FIG. 9 is a diagram schematically showing a state in which the output voltage of the angular velocity sensor exceeds a dynamic range.

FIG. 10 is a diagram schematically showing a state in which the output voltage of the angular velocity sensor has been pulled back within the dynamic range.

FIG. 11 is a circuit diagram showing another example of a shake detection circuit of a conventional shake correction device.

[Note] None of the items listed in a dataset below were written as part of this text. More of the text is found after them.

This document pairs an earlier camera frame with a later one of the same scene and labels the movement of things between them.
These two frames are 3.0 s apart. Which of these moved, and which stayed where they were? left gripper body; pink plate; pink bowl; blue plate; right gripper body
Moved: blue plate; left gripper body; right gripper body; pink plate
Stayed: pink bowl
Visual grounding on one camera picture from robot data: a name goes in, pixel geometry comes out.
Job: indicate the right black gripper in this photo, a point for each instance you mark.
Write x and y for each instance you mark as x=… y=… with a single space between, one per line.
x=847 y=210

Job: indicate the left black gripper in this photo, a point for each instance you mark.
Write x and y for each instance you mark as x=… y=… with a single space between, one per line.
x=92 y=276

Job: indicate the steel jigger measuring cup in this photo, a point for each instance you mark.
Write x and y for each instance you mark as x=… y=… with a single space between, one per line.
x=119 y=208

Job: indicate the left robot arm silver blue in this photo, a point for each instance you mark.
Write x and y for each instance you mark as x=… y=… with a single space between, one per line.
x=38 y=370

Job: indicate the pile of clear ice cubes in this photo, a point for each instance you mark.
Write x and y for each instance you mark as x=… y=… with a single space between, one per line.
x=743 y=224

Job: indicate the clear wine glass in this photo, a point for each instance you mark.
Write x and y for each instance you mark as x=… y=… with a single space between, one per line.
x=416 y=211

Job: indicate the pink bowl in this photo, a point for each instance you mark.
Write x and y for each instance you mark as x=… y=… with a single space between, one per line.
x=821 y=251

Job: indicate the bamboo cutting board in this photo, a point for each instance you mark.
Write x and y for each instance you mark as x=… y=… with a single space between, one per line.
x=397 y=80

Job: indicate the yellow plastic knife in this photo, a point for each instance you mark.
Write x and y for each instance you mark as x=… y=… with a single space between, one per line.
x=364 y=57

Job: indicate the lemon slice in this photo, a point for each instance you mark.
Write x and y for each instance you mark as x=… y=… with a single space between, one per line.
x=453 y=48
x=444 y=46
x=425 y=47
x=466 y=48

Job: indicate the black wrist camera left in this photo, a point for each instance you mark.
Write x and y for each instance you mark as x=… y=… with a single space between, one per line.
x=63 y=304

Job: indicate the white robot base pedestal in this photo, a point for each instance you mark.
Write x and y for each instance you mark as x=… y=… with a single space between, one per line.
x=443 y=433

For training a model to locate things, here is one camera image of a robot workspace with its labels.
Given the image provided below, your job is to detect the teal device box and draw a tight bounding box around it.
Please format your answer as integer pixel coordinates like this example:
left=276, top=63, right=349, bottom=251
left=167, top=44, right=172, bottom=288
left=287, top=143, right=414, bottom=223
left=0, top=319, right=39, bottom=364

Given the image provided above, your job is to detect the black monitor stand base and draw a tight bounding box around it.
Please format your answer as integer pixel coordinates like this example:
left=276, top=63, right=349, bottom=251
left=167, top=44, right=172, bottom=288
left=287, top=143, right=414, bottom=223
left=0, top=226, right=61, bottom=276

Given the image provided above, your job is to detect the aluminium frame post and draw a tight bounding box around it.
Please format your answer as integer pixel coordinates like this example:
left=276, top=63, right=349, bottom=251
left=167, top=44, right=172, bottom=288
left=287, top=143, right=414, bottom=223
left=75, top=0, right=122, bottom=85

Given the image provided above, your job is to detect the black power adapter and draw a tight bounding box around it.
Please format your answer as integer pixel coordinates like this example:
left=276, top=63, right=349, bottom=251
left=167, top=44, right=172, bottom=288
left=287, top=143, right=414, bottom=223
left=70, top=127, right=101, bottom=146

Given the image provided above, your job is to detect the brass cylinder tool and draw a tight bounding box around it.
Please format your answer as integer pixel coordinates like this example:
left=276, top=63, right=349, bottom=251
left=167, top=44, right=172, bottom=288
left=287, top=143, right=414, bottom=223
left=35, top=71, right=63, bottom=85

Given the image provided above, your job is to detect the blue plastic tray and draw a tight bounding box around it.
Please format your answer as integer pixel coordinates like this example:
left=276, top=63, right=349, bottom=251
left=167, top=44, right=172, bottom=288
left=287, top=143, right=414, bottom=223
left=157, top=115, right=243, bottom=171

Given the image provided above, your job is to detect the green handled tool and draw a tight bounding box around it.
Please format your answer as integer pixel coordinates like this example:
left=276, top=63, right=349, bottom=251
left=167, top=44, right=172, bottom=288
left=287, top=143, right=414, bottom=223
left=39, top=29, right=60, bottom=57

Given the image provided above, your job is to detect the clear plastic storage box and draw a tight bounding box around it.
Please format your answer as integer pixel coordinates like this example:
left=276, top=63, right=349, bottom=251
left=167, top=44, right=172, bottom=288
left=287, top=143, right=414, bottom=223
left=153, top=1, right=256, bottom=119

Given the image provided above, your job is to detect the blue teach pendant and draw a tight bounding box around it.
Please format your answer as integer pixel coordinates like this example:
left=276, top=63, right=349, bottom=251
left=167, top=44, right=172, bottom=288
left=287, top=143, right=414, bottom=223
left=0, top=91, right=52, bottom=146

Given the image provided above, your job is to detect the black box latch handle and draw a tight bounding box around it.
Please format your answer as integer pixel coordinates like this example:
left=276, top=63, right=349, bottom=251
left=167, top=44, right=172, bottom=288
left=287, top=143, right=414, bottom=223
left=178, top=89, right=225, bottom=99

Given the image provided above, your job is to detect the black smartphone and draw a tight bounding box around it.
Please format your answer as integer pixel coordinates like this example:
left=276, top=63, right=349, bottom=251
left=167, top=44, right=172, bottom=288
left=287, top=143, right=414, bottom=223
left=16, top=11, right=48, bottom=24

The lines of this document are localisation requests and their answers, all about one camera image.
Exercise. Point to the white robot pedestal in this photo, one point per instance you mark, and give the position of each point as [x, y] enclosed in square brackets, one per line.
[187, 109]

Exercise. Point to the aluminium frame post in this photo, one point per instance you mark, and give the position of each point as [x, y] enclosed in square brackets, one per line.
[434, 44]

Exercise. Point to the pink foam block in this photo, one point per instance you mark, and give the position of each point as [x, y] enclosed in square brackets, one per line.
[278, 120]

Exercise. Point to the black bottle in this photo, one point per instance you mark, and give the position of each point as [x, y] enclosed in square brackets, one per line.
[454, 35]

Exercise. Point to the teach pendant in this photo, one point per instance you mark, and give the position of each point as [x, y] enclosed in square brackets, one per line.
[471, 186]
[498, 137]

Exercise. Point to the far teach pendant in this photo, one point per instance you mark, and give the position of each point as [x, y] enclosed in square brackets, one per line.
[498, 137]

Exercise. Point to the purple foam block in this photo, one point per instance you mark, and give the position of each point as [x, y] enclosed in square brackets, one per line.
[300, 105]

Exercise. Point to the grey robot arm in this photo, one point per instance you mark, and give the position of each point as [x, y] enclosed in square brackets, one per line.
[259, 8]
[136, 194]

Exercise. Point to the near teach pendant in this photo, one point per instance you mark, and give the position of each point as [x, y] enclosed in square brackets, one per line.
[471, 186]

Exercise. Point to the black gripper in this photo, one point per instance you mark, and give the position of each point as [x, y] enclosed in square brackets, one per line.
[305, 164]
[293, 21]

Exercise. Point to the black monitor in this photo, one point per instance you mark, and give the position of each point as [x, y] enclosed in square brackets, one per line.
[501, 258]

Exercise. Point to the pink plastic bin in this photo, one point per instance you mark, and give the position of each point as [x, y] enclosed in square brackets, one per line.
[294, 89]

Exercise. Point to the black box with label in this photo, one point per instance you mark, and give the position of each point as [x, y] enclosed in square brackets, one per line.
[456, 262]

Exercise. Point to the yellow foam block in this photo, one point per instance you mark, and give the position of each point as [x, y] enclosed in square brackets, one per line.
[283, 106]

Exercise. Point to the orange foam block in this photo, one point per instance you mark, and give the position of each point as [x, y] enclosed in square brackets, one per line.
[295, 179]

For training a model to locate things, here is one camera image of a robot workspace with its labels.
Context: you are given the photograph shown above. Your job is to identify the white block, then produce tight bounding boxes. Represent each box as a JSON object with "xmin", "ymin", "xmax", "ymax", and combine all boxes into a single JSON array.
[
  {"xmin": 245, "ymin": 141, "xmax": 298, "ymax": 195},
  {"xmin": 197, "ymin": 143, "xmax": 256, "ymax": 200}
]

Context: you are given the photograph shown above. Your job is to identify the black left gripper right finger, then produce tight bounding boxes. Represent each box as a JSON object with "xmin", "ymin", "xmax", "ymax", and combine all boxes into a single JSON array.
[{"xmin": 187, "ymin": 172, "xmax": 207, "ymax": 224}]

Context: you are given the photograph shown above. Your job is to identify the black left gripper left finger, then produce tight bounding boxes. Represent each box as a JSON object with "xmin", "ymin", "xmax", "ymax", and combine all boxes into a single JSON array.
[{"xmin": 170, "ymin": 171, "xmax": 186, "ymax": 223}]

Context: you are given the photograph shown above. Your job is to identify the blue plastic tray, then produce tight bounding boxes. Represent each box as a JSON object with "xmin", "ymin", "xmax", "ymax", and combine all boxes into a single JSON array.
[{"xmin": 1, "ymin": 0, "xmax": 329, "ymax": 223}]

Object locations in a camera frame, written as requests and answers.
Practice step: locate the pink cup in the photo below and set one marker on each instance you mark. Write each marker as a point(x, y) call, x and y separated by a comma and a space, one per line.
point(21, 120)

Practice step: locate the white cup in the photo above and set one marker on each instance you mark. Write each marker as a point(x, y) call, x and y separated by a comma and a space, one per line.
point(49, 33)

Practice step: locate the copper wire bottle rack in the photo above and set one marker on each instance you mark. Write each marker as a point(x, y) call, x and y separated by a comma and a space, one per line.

FIG. 12 is a table showing a voltage when a step voltage of E = 5V is input to the HPF at time 0 and a voltage (difference from a steady state at an elapsed time t) is multiplied by a gain (100).

[Explanation of symbols]

 Reference Signs List 1 angular velocity sensor 2 CPU 2a A / D converter 2b PWM control unit 40 LPF 80 addition amplifier 90 DC voltage output circuit 113,114 blur detection unit 121,122 control circuit 123,124 motor 127 blur correction lens 201 angular speed sensor 202 LPF 203 HPF 204 Amplifier 205 A / D converter 302 LPF 303 DC voltage output unit 304 Amplifier 400 DC voltage output circuit 402 Switching unit 403 LPF SSW Operation signal SW91 Switch

Claims (7)

[Claims] 1. A blur correction optical system that corrects a blur by driving at least a part of a photographing optical system in a direction perpendicular to an optical axis; a driving unit that drives the blur correction optical system; A shake detection unit that outputs an output voltage according to the shake amount; and a control unit that drives and controls the drive unit. An operation unit that performs a predetermined operation based on an output voltage of the unit and the DC voltage to generate an output signal, wherein the control unit generates an operation signal when the output signal is not within a predetermined range. A signal generation unit, wherein the DC voltage generation unit generates a DC voltage based on the operation signal, and the calculation unit sets an output signal in a predetermined range based on the output voltage of the blur detection unit and the DC voltage. Inside An image stabilization device, characterized in that: 2. The blur correction device according to claim 1, wherein the predetermined range is a range that does not exceed a dynamic range. 3. The blur correction device according to claim 1, wherein the blur detection unit, the calculation unit, and the control unit are DC-coupled. 4. One of claims 1 to 3
The blur correction device according to claim 1, wherein the DC voltage generation unit includes a DC voltage value variable unit that changes a DC voltage value based on the operation signal. 5. The blur correction device according to claim 4, wherein the control unit includes a pulse width modulation unit that generates an operation signal, and the DC voltage value variable unit includes a switch unit that operates according to the operation signal. An image stabilization device comprising: 6. Any one of claims 1 to 3
In the blur correction device according to the item, the control unit includes a pulse width modulation unit that generates an operation signal, the DC voltage generation unit operates based on the operation signal, and switches an output voltage of a DC voltage source. And a low-pass filter for smoothing the switched rectangular wave. 7. Any one of claims 4 to 6
In the blur correction device according to the item, the operation signal generation unit generates the operation signal before the output signal exceeds the dynamic range, the DC voltage value variable unit, the switching unit or the switch unit, A blur correction device, wherein a DC voltage value is varied according to a ratio between an ON operation time and an OFF operation time of the operation signal.